Le concept de «cause première» nuit également à la compréhension logique parce qu'il force à confondre «première» chronologiquement et «première» dans le sens de «nécessaire et suffisante». Or, il faut absolument redécouper tout ça si on veut se retrouver.
Vous avez raison, le big bang se trouve, *pour l'instant*, être le phénomène le plus reculé (donc, «premier» chronologiquement) qui soit dans l'histoire de l'univers. Scientifiquement, personne ne peut à l'avance décréter qu'il en sera toujours ainsi. De plus, comme la question «temps» devient problématique à l'horizon du «début» de l'univers, «premier» a beaucoup moins de sens que vous semblez le croire; on pourrait tout aussi bien dire «dernier» (fin de l'état «précédent» de l'univers, tout ça arrivant au même moment). Mais de toute façon, le big bang n'est pas une chose unique et homogène, c'est le résultat d'un mécanisme encore mal connu mais découpable en termes de facteurs, d'interactions et, de causes et d'effets. Le fait que les théories physiques qui expliquent l'univers «normal» s'y appliquent mal ne permet pas d'y coller n'importe quelle conclusion.
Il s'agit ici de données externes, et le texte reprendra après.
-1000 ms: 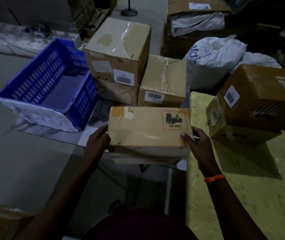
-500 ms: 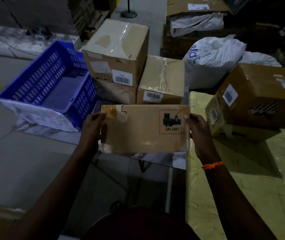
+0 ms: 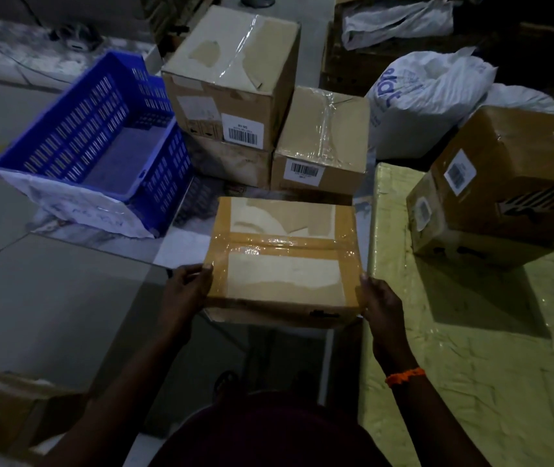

Enfin, si le big bang (en supposant la théorie correcte) est à l'origine de tout, c'est donc une cause nécessaire, ou un préalable sine qua non à notre existence. Mais ce n'est pas une cause suffisante. Le big bang n'explique pas tout; en fait, il explique extrêmement peu, dans un domaine bien spécifique (l'expansion, la radiation de fond, et autres choses du genre). Si le big bang est une cause première, c'est seulement dans une définition bien spécifique du terme.
Pour ce qui est d'Aristote, ne nous y attardons pas, mais je dirai simplement que le «premier moteur», sa version de «cause première», est également une cause «finale» en ce sens que pour parler de moteur il faut faire implicitement ou explicitement référence à un mécanisme spécifiquement conçu pour être entraîné par ce moteur (la mécanique céleste, dans son cas). Le concept de «cause première» est foncièrement téléologique puisqu'il empêche de concevoir la chronologie subséquente comme aléatoire ou non-déterminée. Or, il se trouve que le big bang n'«entraîne» rien du tout. Le big bang, c'est une explosion, mon vieux. Ça n'a pas de direction, d'intention ou de stratégie. Ça pète. Puis advienne que pourra. Ce qui se passe après le big bang n'est pas explicable par lui, seulement rendu possible. Le big bang n'oblige pas que les première particules légères produites aient la forme qu'elles ont eue. La théorie du big bang ne dit nulle par: BANG! *DONC* 36 sortes de quarks. Et plus vous avancez dans le temps, moins l'explosion initiale a d'impact déterminant donc explicatif sur le détail. Quelque secondes après le big bang, l'univers commence déjà à prendre une structure «mousseuse». Pourtant, une explosion devrait donner un univers uniforme, homogène. Il doit donc y avoir un autre facteur, ou une nuance à apporter: le bang est complexe en lui-même. Ainsi de suite. Lisez.
«Cause première» ne rime à rien en astrophysique; pas plus que «don» en pédagogie, d'ailleurs. Si vous voulez voir la main de dieu quelque part il faudra chercher ailleurs.